In September 2010, Harple resigned as Executive Chairman and Group CEO, but continues as a major shareholder and lead inventor/patent-holder to GeoSentric and its technologies.

==Products==
===GyPSii===
GyPSii's "social, local, mobile" application utilizes GPS to allow mobile device users to search for and identify their contacts locally or internationally and add a real time, location-based element to social networking. Compatible with other social networking sites, GyPSii allows location-specific functionality to be transferred to a user's Facebook page, showing their own location in relation to friends locations. GyPSii technology also lets users view blogs, news, events and social media content, filtered by location.

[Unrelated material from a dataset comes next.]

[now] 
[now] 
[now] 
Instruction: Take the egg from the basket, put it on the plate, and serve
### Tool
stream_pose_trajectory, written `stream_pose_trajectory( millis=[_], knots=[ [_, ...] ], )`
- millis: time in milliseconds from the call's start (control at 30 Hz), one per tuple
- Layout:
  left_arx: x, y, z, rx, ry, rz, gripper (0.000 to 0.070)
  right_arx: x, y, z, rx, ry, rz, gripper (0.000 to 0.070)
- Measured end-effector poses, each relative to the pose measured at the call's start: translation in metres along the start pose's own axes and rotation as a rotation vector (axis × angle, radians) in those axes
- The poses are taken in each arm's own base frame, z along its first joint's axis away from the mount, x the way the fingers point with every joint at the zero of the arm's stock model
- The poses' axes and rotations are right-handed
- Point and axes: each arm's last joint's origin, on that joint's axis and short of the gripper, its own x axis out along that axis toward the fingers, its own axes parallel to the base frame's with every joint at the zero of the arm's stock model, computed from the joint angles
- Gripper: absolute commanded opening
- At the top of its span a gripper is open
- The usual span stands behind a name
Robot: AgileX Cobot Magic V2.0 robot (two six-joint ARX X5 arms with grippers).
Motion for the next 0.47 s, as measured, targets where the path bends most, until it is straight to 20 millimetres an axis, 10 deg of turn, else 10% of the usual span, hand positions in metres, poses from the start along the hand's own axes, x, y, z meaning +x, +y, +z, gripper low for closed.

Mobile phone users can create user-generated content in real time using GyPSii, The GyPSii Application programming interface and resulting User Experience has been likened by company officials to "a window into the management of your social fabric and your interaction with people, not just on GyPSii but on other social networks." GyPSii's underlying database of user information can additionally be used to target advertising.

In October 2008, GyPSii's PlaceMe application, which lets users geotag photo, video, and audio recordings to be shared with friends, was given a Symbian Star Developer Award, as voted by Nokia subsidiary Navteq.

GyPSii's iPhone app was launched in 2009, allowing user-created places and experiences to become Internet-searchable destinations that are available for friends and communities to share and comment on, not only in GyPSii, but also across other social media such as Facebook and Twitter. China Unicom has also partnered with GyPSii, using its technology to bundle GyPSii on all iPhones in China and launch a China-based social networking application for the iPhone called Unispace.

===OEx (Open Experience)===
Launched in February 2009, the GyPSii OpenExperience API (OEx) is a platform as a service for incorporating location-based social networking functionality, location context, advertising, and user generated content into embedded mobile clients and 3rd party applications. The OEx API is the same platform on which GyPSii's own clients are built.

===Tweetsii===
In March 2010, GyPSii launched Tweetsii, a real time app for the iPhone, Android and BlackBerry platforms featuring user created tweets, images, reviews, comments, checkins, and tips with the ability to build an index of places, with updates from Twitter users and other location-based services including Gowalla and Foursquare.

===WeiLingDi===
In March 2011, GyPSii partnered with Chinese web portal Sina.com to launch WeiLingDi, a Chinese language location-based mobile social networking application that allows users to share their location and status, broadcast events and updates, find friends, and earn rewards points and badges. In 2011, analysts speculated that WeiLingDi could generate substantial income from advertising and data analysis services based on Sina's 100 million users.

===TudingMe===
Powered by GyPSii technology, TudingMe is a location-based social photography application that lets users personalize and share photos to Facebook, Twitter, Sina, Sohu, 163, Renren, Kaixin and QQ accounts. Features include 21 custom image filters, tagging and organizing of photos, and location auto-adding so users can find and interact with friends nearby. A China-specific Instagram-like photo-sharing version of the app is called "TuDing", which means ‘thumbtack’ in Chinese. With the release of a Windows phone 7 version, TuDing covers all major smartphone platforms including iOS, Android, Symbian and BlackBerry. The company reported more than 4 million users and uploads of over 6 million photos in December 2011.